We present PyGMQL, a novel software for the manipulation of region-based genomic files and their relative metadata, built on top of the GMQL genomic big data management system. PyGMQL provides a set of expressive functions for the manipulation of region data and their metadata that can scale to arbitrary clusters and implicitly apply to thousands of files, producing millions of regions. PyGMQL provides data interoperability, distribution transparency and query outsourcing. The PyGMQL package integrates scalable data extraction over the Apache Spark engine underlying the GMQL implementation with native Python support for interactive data analysis and visualization. It supports data interoperability, solving the impedance mismatch between executing set-oriented queries and programming in Python. PyGMQL provides distribution transparency (the ability to address a remote dataset) and query outsourcing (the ability to assign processing to a remote service) in an orthogonal way. Outsourced processing can address cloud-based installations of the GMQL engine.
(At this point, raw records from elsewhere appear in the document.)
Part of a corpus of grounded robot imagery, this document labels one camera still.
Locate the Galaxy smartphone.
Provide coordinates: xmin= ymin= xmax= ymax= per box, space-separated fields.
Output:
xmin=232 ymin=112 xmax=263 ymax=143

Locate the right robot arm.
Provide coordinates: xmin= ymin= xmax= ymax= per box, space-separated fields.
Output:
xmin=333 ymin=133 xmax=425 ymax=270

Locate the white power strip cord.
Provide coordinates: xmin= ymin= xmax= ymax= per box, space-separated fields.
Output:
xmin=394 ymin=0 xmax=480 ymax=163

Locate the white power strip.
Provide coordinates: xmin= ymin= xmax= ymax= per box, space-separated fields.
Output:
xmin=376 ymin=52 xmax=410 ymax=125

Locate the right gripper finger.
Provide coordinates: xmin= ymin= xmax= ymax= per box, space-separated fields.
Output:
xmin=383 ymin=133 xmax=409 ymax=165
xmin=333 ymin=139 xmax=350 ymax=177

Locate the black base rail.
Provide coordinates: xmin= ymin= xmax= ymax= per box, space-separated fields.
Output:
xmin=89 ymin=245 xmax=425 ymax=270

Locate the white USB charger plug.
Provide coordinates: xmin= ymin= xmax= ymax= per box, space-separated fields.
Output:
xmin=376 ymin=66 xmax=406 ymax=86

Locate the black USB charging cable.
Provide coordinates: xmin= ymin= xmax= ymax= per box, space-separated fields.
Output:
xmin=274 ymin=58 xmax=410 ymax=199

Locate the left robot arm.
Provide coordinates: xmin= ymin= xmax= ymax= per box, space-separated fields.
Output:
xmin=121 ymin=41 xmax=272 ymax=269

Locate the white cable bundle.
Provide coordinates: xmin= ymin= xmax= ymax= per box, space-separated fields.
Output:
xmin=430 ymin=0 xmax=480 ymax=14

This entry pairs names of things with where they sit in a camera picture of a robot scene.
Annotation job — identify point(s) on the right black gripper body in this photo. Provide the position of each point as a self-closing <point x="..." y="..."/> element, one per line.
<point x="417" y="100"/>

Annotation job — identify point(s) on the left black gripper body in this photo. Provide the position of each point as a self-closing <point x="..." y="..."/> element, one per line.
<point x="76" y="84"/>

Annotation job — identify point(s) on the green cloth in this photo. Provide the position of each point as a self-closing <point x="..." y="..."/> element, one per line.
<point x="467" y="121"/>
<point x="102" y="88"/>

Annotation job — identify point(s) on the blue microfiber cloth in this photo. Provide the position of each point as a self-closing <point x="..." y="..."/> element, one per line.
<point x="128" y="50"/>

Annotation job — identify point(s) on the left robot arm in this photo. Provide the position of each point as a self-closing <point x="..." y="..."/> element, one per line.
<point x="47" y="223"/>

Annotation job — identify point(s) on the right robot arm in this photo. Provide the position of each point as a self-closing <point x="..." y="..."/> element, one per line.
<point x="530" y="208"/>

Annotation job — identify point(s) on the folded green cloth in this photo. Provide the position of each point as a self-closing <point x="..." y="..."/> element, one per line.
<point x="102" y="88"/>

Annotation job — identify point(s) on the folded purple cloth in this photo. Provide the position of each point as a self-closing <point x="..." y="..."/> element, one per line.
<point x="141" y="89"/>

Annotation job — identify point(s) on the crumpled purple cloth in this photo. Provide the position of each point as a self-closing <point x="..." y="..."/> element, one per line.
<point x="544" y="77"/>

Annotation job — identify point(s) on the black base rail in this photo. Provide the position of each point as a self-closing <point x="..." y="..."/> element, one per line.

PyGMQL is an effective and innovative tool for supporting tertiary data extraction and analysis pipelines. We demonstrate the expressiveness and performance of PyGMQL through a sequence of biological data analysis scenarios of increasing complexity, which highlight reproducibility, expressive power and scalability.
随着可用测序数据集的增长,对异质处理数据的分析可以回答越来越相关的生物学和临床问题。科学家们在对异质处理数据集执行高效且可重复的数据提取和分析管道方面面临挑战。现有的软件包适用于逐个分析此类数据集的实验文件,但不适用于数千个实验。此外,它们缺乏适当的元数据处理支持。
我们提出了 PyGMQL,这是一种用于处理基于区域的基因组文件及其相对元数据的新型软件,构建在 GMQL 基因组大数据管理系统之上。PyGMQL 提供了一组用于处理区域数据及其元数据的表达性函数,可以扩展到任意集群,并隐式应用于数千个文件,生成数百万个区域。PyGMQL 提供数据互操作性、分布透明性和查询外包。PyGMQL 包集成了基于 Apache Spark 引擎的可扩展数据提取,该引擎是 GMQL 实现的基础,同时为交互式数据分析和可视化提供了本机 Python 支持。它支持数据互操作性,解决了在 Python 中执行基于集合的查询和编程之间的阻抗不匹配问题。PyGMQL 以正交的方式提供分布透明性(寻址远程数据集的能力)和查询外包(将处理分配给远程服务的能力)。外包处理可以解决 GMQL 引擎的基于云的安装问题。
PyGMQL 是支持三级数据提取和分析管道的有效且创新的工具。我们通过一系列越来越复杂的生物学数据分析场景展示了 PyGMQL 的表达能力和性能,突出了可重复性、表达能力和可扩展性。